■ THE TASK ■
Please return the listing exactly as it stands, skipping any pictures.

■ DATA SHOWN ■
^^^^

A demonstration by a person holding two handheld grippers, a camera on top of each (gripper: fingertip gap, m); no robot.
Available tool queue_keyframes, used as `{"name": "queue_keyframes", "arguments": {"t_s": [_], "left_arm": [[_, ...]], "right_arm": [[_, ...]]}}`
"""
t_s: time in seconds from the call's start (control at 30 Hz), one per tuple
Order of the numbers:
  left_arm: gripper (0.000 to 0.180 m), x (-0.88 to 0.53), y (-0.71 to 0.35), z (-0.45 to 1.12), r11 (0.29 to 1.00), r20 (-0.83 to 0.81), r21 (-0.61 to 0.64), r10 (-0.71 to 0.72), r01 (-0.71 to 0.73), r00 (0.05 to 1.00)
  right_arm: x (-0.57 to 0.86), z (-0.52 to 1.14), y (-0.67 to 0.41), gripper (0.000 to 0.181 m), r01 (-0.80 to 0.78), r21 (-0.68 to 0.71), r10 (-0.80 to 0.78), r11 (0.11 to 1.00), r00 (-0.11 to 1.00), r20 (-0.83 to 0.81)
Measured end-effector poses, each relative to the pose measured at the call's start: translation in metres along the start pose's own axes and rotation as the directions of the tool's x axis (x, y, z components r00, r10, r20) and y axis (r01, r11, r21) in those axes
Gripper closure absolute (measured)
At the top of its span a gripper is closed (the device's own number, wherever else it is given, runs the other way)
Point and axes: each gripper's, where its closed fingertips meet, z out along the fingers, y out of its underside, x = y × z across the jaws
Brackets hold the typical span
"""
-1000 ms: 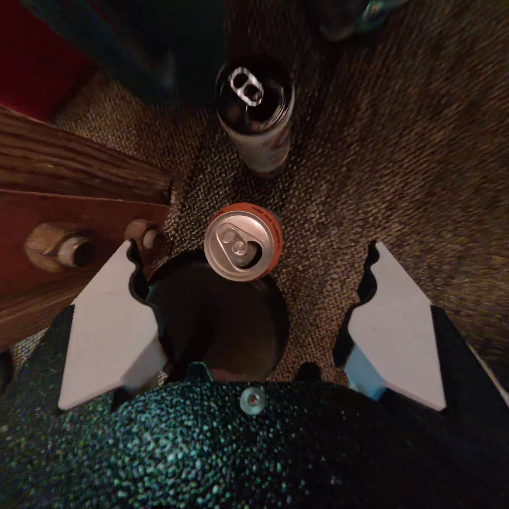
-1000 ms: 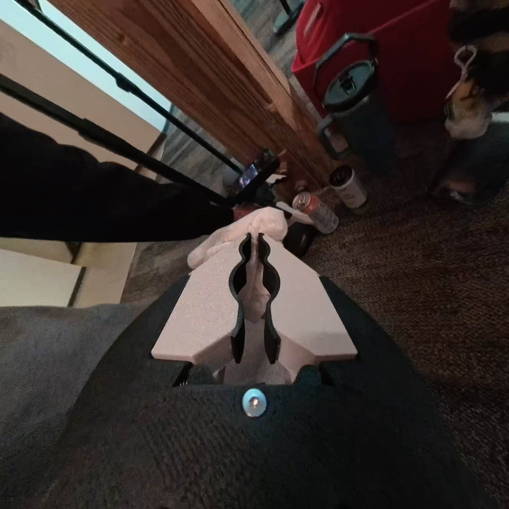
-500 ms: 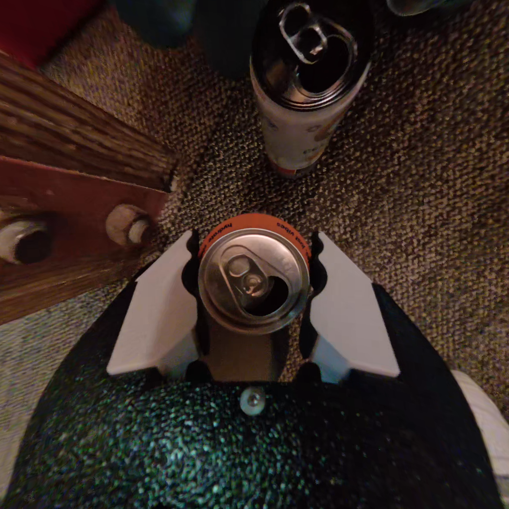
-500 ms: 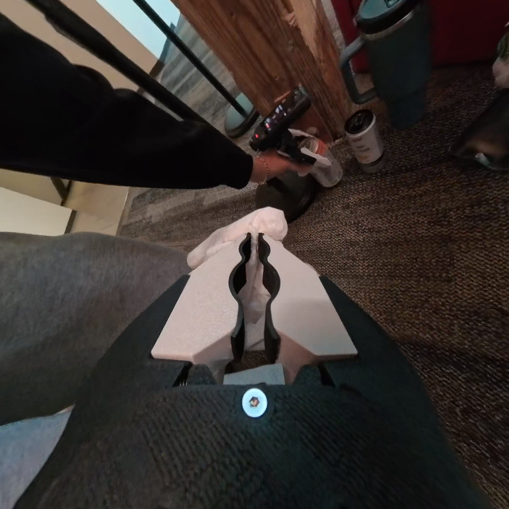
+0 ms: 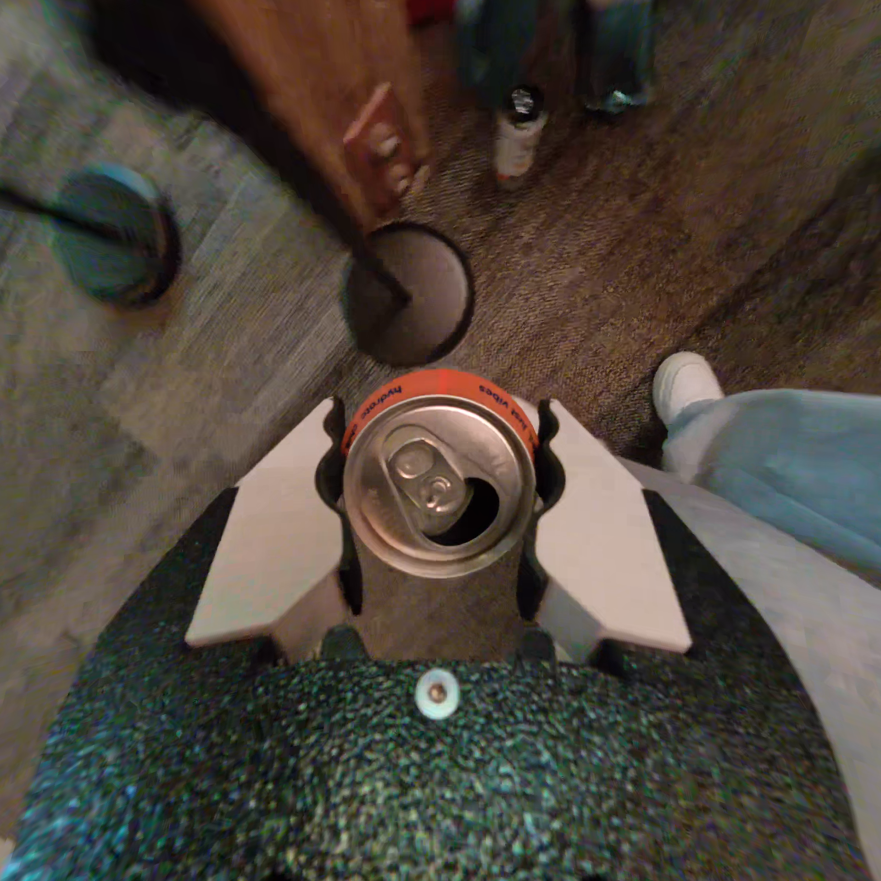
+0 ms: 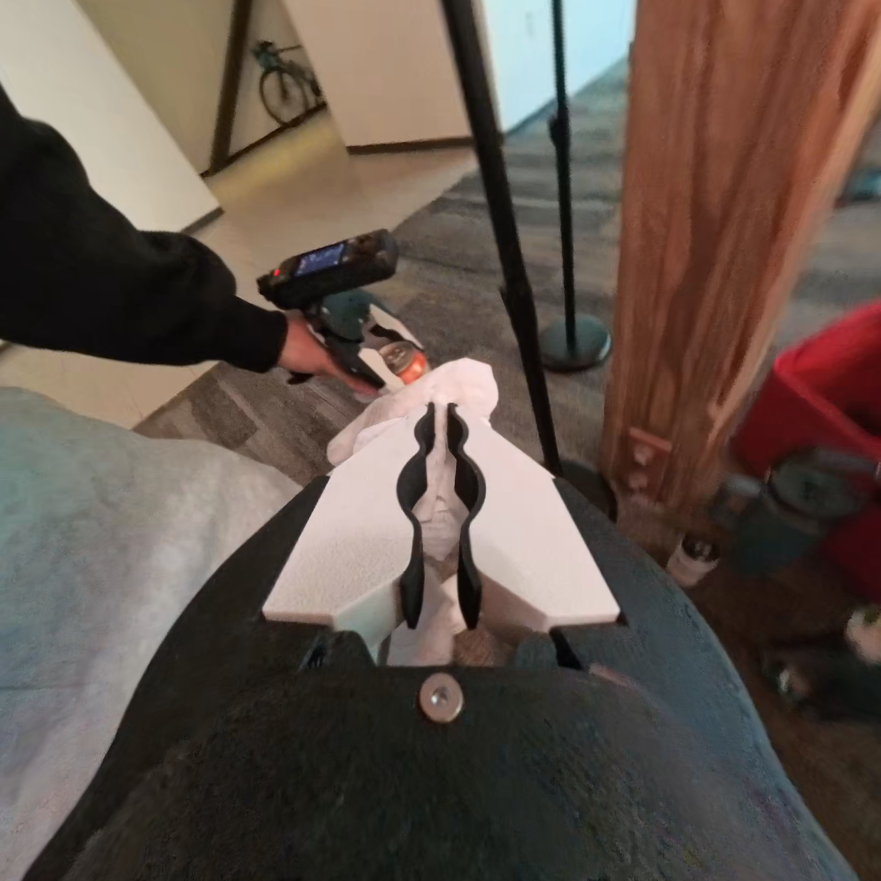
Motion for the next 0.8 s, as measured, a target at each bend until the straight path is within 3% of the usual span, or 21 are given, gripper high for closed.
{"name": "queue_keyframes", "arguments": {"t_s": [0.03,0.1,0.17,0.33,0.53,0.73,0.8], "left_arm": [[0.100,-0.023,0.010,-0.035,0.997,0.030,0.006,-0.075,0.075,0.997],[0.100,-0.078,0.032,-0.098,0.983,0.121,0.033,-0.181,0.178,0.976],[0.101,-0.140,0.047,-0.159,0.957,0.213,0.102,-0.287,0.271,0.934],[0.101,-0.307,0.048,-0.317,0.844,0.307,0.370,-0.506,0.389,0.806],[0.101,-0.460,0.047,-0.473,0.816,0.307,0.495,-0.484,0.297,0.820],[0.102,-0.558,0.034,-0.528,0.860,0.300,0.445,-0.408,0.252,0.862],[0.103,-0.590,0.023,-0.519,0.863,0.277,0.444,-0.387,0.240,0.879]], "right_arm": [[-0.016,0.005,-0.030,0.178,0.071,0.013,-0.071,0.997,0.997,0.008],[-0.047,0.013,-0.095,0.178,0.216,0.070,-0.216,0.974,0.976,-0.020],[-0.077,0.015,-0.171,0.178,0.266,0.170,-0.256,0.949,0.964,-0.075],[-0.092,-0.030,-0.374,0.178,0.281,0.451,-0.145,0.847,0.939,-0.313],[-0.156,-0.019,-0.538,0.178,0.490,0.484,-0.217,0.725,0.830,-0.514],[-0.242,0.066,-0.638,0.178,0.575,0.520,-0.311,0.632,0.802,-0.510],[-0.253,0.118,-0.656,0.178,0.570,0.519,-0.349,0.638,0.814,-0.465]]}}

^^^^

■ REPLY ■
A demonstration by a person holding two handheld grippers, a camera on top of each (gripper: fingertip gap, m); no robot.
Available tool queue_keyframes, used as `{"name": "queue_keyframes", "arguments": {"t_s": [_], "left_arm": [[_, ...]], "right_arm": [[_, ...]]}}`
"""
t_s: time in seconds from the call's start (control at 30 Hz), one per tuple
Order of the numbers:
  left_arm: gripper (0.000 to 0.180 m), x (-0.88 to 0.53), y (-0.71 to 0.35), z (-0.45 to 1.12), r11 (0.29 to 1.00), r20 (-0.83 to 0.81), r21 (-0.61 to 0.64), r10 (-0.71 to 0.72), r01 (-0.71 to 0.73), r00 (0.05 to 1.00)
  right_arm: x (-0.57 to 0.86), z (-0.52 to 1.14), y (-0.67 to 0.41), gripper (0.000 to 0.181 m), r01 (-0.80 to 0.78), r21 (-0.68 to 0.71), r10 (-0.80 to 0.78), r11 (0.11 to 1.00), r00 (-0.11 to 1.00), r20 (-0.83 to 0.81)
Measured end-effector poses, each relative to the pose measured at the call's start: translation in metres along the start pose's own axes and rotation as the directions of the tool's x axis (x, y, z components r00, r10, r20) and y axis (r01, r11, r21) in those axes
Gripper closure absolute (measured)
At the top of its span a gripper is closed (the device's own number, wherever else it is given, runs the other way)
Point and axes: each gripper's, where its closed fingertips meet, z out along the fingers, y out of its underside, x = y × z across the jaws
Brackets hold the typical span
"""
-1000 ms: 
-1000 ms: 
-500 ms: 
-500 ms: 
+0 ms: 
+0 ms: 
Motion for the next 0.8 s, as measured, a target at each bend until the straight path is within 3% of the usual span, or 21 are given, gripper high for closed.
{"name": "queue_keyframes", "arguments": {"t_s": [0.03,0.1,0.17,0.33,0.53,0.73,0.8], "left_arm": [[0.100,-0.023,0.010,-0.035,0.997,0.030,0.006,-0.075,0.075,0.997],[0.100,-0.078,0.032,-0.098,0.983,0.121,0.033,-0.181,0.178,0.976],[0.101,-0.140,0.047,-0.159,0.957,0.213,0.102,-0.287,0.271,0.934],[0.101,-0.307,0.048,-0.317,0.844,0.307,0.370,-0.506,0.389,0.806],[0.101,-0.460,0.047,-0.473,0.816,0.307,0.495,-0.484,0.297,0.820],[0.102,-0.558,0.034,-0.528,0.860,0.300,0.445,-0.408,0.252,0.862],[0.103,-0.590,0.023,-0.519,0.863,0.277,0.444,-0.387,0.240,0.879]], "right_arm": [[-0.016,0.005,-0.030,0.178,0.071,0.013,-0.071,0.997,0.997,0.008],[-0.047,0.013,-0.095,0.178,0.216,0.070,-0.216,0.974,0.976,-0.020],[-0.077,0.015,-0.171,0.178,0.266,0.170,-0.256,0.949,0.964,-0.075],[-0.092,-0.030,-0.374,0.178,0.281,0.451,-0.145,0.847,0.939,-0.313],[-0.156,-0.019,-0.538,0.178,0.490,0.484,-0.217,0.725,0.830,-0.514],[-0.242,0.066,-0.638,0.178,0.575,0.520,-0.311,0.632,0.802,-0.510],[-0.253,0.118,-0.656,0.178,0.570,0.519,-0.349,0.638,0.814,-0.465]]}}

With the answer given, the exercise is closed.